Ne yazık ki, dünyanın bir büyük şehrinde yaşarken, insanlarımız daha kendi şehirlerinden habersiz. “Derya içre yaşayıp deryayı bilmeyen balıktan da tuhaf” Şair’in deyimiyle…
Konya’da yaşayanların üçte birinin Alaaddin’i gezmediğini, Kayalıpark’tan Kapu Camii’ne oradan Sahipata’ya inmediğini söylemek abartılı olmaz. Hayatım, etrafımdaki insanlara “yaşadıkları şehri ne kadar tanıdıklarını” sormakla geçti. Ne yazık ki aldığım cevaplar, insanın kendi şehrinde bir yabancı gibi dolaştığını söylüyordu…

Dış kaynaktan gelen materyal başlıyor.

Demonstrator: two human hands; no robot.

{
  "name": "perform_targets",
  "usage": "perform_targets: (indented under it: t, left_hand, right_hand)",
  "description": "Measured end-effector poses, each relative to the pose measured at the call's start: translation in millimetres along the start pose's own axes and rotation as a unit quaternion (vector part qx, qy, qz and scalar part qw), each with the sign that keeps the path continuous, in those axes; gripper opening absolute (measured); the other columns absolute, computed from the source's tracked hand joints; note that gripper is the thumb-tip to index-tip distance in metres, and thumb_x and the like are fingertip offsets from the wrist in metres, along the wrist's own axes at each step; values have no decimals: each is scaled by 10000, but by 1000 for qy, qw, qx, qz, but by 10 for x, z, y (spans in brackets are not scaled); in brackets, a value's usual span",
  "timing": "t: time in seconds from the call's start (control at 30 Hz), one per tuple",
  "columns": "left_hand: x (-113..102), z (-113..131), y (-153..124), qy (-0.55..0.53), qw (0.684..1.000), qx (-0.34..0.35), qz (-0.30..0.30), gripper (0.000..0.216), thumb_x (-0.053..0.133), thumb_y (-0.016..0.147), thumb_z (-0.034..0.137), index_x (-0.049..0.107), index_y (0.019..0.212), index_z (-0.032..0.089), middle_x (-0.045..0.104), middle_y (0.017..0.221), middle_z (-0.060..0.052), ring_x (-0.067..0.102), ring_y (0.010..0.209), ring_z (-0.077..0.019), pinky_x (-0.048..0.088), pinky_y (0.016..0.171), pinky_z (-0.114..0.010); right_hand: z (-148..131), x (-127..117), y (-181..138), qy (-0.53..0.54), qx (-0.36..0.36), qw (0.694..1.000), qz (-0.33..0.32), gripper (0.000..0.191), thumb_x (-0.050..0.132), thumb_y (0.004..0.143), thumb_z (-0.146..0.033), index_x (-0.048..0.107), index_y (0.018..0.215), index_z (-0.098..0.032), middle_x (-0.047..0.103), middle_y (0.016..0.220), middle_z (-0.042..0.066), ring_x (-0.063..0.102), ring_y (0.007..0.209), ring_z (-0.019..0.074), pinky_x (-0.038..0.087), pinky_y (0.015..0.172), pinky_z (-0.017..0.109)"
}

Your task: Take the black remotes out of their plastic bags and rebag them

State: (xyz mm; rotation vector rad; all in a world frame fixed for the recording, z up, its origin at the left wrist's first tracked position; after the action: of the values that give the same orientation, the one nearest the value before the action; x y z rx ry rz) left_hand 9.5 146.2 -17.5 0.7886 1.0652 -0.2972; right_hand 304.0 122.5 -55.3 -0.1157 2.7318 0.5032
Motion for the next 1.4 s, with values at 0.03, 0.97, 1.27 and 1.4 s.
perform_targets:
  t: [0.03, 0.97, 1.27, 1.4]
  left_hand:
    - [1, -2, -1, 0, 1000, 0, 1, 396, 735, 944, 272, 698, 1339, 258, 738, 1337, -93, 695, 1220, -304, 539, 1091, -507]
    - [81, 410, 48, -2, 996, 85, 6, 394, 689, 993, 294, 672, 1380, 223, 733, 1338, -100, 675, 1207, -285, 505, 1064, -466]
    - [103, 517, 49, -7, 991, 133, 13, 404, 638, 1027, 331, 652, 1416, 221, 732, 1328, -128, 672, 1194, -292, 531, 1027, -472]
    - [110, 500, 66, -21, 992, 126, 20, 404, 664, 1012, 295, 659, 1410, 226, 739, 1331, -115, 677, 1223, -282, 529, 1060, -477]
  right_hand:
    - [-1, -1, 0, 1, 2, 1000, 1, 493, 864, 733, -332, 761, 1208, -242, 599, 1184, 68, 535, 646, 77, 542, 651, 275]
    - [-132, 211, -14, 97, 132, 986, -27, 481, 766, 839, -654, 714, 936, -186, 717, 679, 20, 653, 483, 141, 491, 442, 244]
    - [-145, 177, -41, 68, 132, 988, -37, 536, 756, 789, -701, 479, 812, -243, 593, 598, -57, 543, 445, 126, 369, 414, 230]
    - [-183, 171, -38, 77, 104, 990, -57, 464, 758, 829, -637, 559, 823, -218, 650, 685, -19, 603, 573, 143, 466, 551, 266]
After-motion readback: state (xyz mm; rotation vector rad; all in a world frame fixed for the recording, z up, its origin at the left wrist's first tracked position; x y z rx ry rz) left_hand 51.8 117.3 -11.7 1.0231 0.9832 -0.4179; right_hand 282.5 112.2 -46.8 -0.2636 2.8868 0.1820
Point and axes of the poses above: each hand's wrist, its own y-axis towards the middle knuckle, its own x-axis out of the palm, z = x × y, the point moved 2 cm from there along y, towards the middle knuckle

Şehirler buluşma yeridir insanlar için… Kendini tanıyacak, kendisiyle buluşacak olanlar için. Başka şehirleri, başka ülkeleri görmeye başladığınızda siz de fark edeceksiniz, dünya sandığınızdan çok daha büyük. Ve dünyanın kendi etrafınızda dönmediğini anlayacaksınız. Gezmek sizi güçlendirecek, cesaretinizi artıracak. Zor şartlara daha kolay ayak uydurur hale getirecek sizi. İnsanlarla daha kolay ünsiyet kurabileceksiniz. Kendi dünyanızla kuracağınız ünsiyet için bile bu keşfe çıkabilirsiniz. Sadece bu kazanım bile yetecek…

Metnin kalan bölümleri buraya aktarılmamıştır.